__EXERCISE BRIEF__: Go through the listing below and return each line that includes "perpendicular".

::::::

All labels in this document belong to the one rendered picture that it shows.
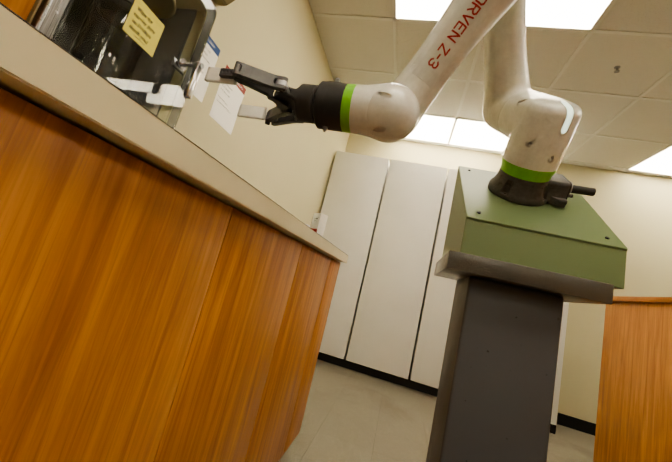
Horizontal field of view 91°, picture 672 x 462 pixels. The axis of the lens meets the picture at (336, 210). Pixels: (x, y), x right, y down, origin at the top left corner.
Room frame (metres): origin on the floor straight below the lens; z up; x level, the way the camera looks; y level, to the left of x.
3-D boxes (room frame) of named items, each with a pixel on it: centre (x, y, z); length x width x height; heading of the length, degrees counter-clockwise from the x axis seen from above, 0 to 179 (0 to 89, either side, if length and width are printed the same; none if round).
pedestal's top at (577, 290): (0.85, -0.46, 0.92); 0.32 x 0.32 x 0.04; 76
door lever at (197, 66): (0.69, 0.40, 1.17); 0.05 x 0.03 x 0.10; 76
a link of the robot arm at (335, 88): (0.61, 0.06, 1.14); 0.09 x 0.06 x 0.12; 167
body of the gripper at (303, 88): (0.62, 0.13, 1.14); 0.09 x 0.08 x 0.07; 77
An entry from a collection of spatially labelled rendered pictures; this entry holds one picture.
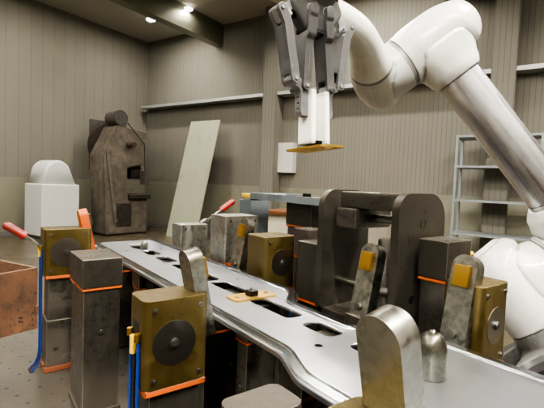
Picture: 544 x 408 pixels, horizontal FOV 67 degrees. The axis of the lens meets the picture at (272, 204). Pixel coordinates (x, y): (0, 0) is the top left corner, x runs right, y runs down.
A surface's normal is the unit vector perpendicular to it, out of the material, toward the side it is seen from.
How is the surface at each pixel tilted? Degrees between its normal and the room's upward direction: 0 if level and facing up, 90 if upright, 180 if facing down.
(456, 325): 78
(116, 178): 90
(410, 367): 90
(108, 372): 90
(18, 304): 90
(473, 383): 0
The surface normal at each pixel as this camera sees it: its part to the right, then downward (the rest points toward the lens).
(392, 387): -0.79, 0.21
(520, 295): -0.39, -0.14
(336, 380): 0.04, -1.00
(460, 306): -0.77, -0.21
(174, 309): 0.60, 0.07
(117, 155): 0.75, 0.07
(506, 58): -0.56, 0.02
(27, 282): 0.90, 0.06
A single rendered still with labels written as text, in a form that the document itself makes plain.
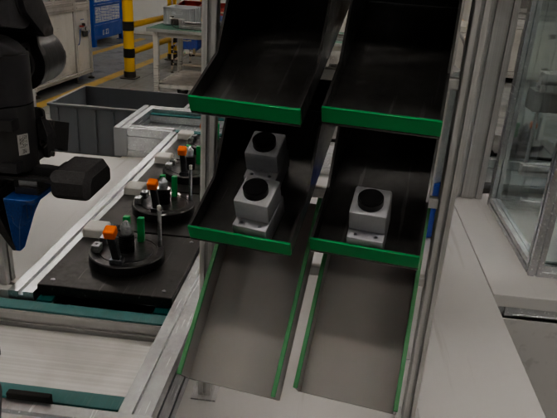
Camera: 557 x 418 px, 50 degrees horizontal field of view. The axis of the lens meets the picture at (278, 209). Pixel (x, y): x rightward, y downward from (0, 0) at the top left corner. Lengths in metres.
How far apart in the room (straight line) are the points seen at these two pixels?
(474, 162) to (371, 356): 1.18
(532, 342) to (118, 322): 0.93
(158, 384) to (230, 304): 0.15
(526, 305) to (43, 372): 1.00
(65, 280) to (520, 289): 0.97
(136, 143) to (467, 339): 1.30
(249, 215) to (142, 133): 1.39
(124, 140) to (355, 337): 1.43
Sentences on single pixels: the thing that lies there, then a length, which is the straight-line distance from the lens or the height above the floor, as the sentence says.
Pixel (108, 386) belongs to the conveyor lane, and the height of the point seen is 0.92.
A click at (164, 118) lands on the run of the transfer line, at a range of 2.32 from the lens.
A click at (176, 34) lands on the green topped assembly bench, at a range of 6.10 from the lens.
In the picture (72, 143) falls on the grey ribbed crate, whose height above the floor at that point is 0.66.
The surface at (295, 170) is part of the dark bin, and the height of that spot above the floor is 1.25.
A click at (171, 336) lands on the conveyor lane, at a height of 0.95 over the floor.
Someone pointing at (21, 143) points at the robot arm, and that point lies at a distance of 0.62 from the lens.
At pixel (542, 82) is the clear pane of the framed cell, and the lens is 1.65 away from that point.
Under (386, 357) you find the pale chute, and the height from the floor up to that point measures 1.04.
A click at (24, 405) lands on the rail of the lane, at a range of 0.89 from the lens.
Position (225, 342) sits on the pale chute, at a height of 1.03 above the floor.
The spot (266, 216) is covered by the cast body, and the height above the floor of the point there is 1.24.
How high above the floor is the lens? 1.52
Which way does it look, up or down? 23 degrees down
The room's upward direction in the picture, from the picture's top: 4 degrees clockwise
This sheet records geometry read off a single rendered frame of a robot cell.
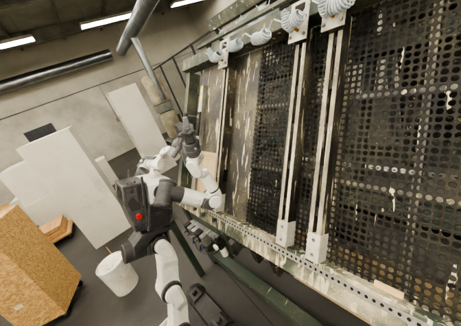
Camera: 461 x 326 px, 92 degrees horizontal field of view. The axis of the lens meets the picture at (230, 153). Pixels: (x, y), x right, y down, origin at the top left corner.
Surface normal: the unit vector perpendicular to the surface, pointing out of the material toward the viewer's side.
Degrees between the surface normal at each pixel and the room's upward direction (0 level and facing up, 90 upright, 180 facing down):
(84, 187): 90
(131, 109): 90
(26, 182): 90
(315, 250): 57
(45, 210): 90
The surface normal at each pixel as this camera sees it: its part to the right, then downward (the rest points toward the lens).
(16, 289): 0.29, 0.28
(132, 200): 0.62, 0.08
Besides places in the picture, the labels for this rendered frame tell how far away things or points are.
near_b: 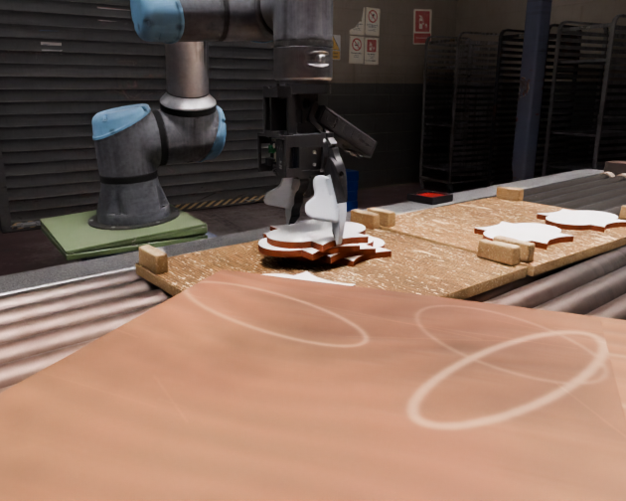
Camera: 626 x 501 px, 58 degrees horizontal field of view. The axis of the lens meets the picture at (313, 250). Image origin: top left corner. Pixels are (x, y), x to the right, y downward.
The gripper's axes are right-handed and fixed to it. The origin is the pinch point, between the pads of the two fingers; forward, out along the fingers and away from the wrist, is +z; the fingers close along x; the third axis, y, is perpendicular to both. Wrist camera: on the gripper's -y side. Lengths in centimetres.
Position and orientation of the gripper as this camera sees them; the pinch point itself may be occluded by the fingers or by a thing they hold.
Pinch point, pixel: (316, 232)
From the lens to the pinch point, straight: 80.2
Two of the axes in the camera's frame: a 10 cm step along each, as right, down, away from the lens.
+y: -8.2, 1.6, -5.5
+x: 5.7, 2.2, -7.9
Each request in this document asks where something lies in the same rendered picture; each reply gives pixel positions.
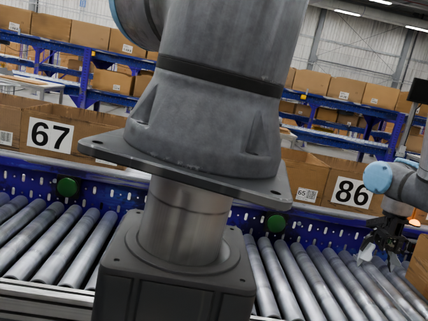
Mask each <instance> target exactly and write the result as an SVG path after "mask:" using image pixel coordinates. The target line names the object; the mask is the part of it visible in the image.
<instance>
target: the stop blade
mask: <svg viewBox="0 0 428 321"><path fill-rule="evenodd" d="M353 258H354V259H355V260H356V261H357V256H356V255H355V254H353ZM360 266H361V267H362V268H363V270H364V271H365V272H366V273H367V274H368V275H369V276H370V277H371V279H372V280H373V281H374V282H375V283H376V284H377V286H378V287H379V288H380V289H381V290H382V292H383V293H384V294H385V295H386V296H387V297H388V298H389V299H390V301H391V302H392V303H393V304H394V306H395V307H396V308H397V309H398V310H399V311H400V312H401V313H402V315H403V316H404V317H405V318H406V320H407V321H413V320H412V319H411V317H410V316H409V315H408V314H407V313H406V312H405V311H404V310H403V309H402V308H401V306H400V305H399V304H398V303H397V302H396V300H395V299H394V298H393V297H392V296H391V295H390V294H389V293H388V292H387V290H386V289H385V288H384V287H383V286H382V285H381V283H380V282H379V281H378V280H377V279H376V278H375V277H374V276H373V275H372V273H371V272H370V271H369V270H368V269H367V267H366V266H365V265H363V263H362V264H361V265H360Z"/></svg>
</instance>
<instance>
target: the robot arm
mask: <svg viewBox="0 0 428 321"><path fill-rule="evenodd" d="M108 1H109V7H110V11H111V15H112V17H113V20H114V22H115V24H116V26H117V27H118V29H119V31H120V32H121V33H122V34H123V35H124V36H125V37H126V38H127V39H128V40H129V41H130V42H132V43H134V44H135V45H137V46H138V47H140V48H142V49H144V50H147V51H150V52H158V57H157V63H156V67H155V72H154V74H153V77H152V79H151V81H150V83H149V84H148V86H147V87H146V89H145V91H144V92H143V93H142V95H141V97H140V98H139V100H138V102H137V103H136V105H135V107H134V108H133V109H132V111H131V113H130V114H129V116H128V117H127V120H126V124H125V130H124V136H123V137H124V140H125V141H126V142H127V143H128V144H130V145H131V146H132V147H134V148H135V149H137V150H139V151H141V152H143V153H145V154H147V155H150V156H152V157H155V158H157V159H160V160H162V161H165V162H168V163H171V164H174V165H177V166H181V167H184V168H188V169H192V170H195V171H200V172H204V173H209V174H212V175H219V176H225V177H230V178H240V179H249V180H263V179H268V178H272V177H274V176H276V174H277V172H278V168H279V165H280V161H281V157H282V153H281V143H280V123H279V113H278V109H279V103H280V99H281V97H282V93H283V88H284V86H285V82H286V79H287V75H288V73H289V69H290V65H291V62H292V58H293V55H294V51H295V49H296V45H297V41H298V37H299V33H300V31H301V27H302V24H303V20H304V16H305V13H306V9H307V7H308V4H312V3H317V2H319V1H324V0H108ZM363 182H364V185H365V187H366V188H367V189H368V191H370V192H372V193H375V194H384V196H383V200H382V203H381V206H380V207H381V208H382V209H383V211H382V214H384V215H385V216H383V217H378V218H371V219H369V220H366V227H368V228H370V229H372V230H373V231H371V232H370V233H369V234H368V235H367V236H366V237H365V238H364V239H363V241H362V244H361V246H360V250H359V254H358V258H357V267H359V266H360V265H361V264H362V261H363V260H364V261H366V262H369V261H371V259H372V258H373V257H372V252H373V250H374V249H375V247H376V245H378V246H379V247H378V248H379V249H380V250H381V251H384V250H385V251H386V253H387V255H388V257H387V260H388V264H387V266H388V269H389V272H390V273H391V272H392V271H393V269H394V267H395V266H398V267H401V262H400V261H399V259H398V258H397V254H400V253H401V254H402V255H404V251H405V249H406V246H407V244H408V240H409V239H407V238H406V237H404V236H403V235H402V232H403V229H404V225H405V224H406V225H408V224H409V220H408V219H407V218H408V217H411V215H412V213H413V209H414V207H415V208H418V209H420V210H422V211H424V212H427V213H428V114H427V122H426V126H425V132H424V140H423V144H422V151H421V155H420V162H419V163H417V162H413V161H410V160H406V159H402V158H399V157H398V158H396V159H395V161H394V162H384V161H377V162H372V163H370V164H369V165H368V166H367V167H366V168H365V170H364V173H363ZM374 241H375V244H376V245H375V244H373V243H374ZM404 242H405V246H404V250H402V247H403V243H404Z"/></svg>
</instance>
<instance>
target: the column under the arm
mask: <svg viewBox="0 0 428 321"><path fill-rule="evenodd" d="M143 212H144V210H137V209H132V210H129V211H128V212H127V213H126V215H125V217H124V219H123V221H122V223H121V224H120V226H119V228H118V230H117V232H116V233H115V235H114V237H113V239H112V241H111V243H110V245H109V247H108V248H107V250H106V252H105V254H104V256H103V258H102V259H101V261H100V265H99V268H98V272H97V281H96V289H95V294H94V302H93V307H92V316H91V321H250V317H251V314H252V309H253V304H254V301H255V296H256V291H257V286H256V282H255V278H254V275H253V271H252V267H251V263H250V259H249V256H248V252H247V249H246V245H245V240H244V237H243V233H242V231H241V229H239V228H238V227H235V226H231V225H226V227H225V231H224V235H223V238H222V242H221V245H220V249H219V252H218V256H217V258H216V259H215V260H214V261H213V262H211V263H209V264H207V265H203V266H185V265H180V264H175V263H172V262H168V261H166V260H163V259H160V258H158V257H156V256H154V255H152V254H150V253H149V252H147V251H146V250H145V249H144V248H143V247H142V246H141V244H140V243H139V240H138V234H139V229H140V226H141V221H142V217H143Z"/></svg>
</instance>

::::::

__ANSWER FOR THIS EXERCISE__:
A surface's normal is the unit vector perpendicular to it, out of the material, toward the side it is seen from.
Surface normal: the unit vector perpendicular to the surface, pointing out of the material toward the viewer's side.
The gripper's axes are right-handed and fixed to it. The origin is the pinch point, between the pads of the two fingers; forward, out along the fingers and away from the wrist, is +z; the fingers close along x; the third axis, y, is perpendicular to both. Wrist camera: on the gripper's -y side. Lengths in centimetres.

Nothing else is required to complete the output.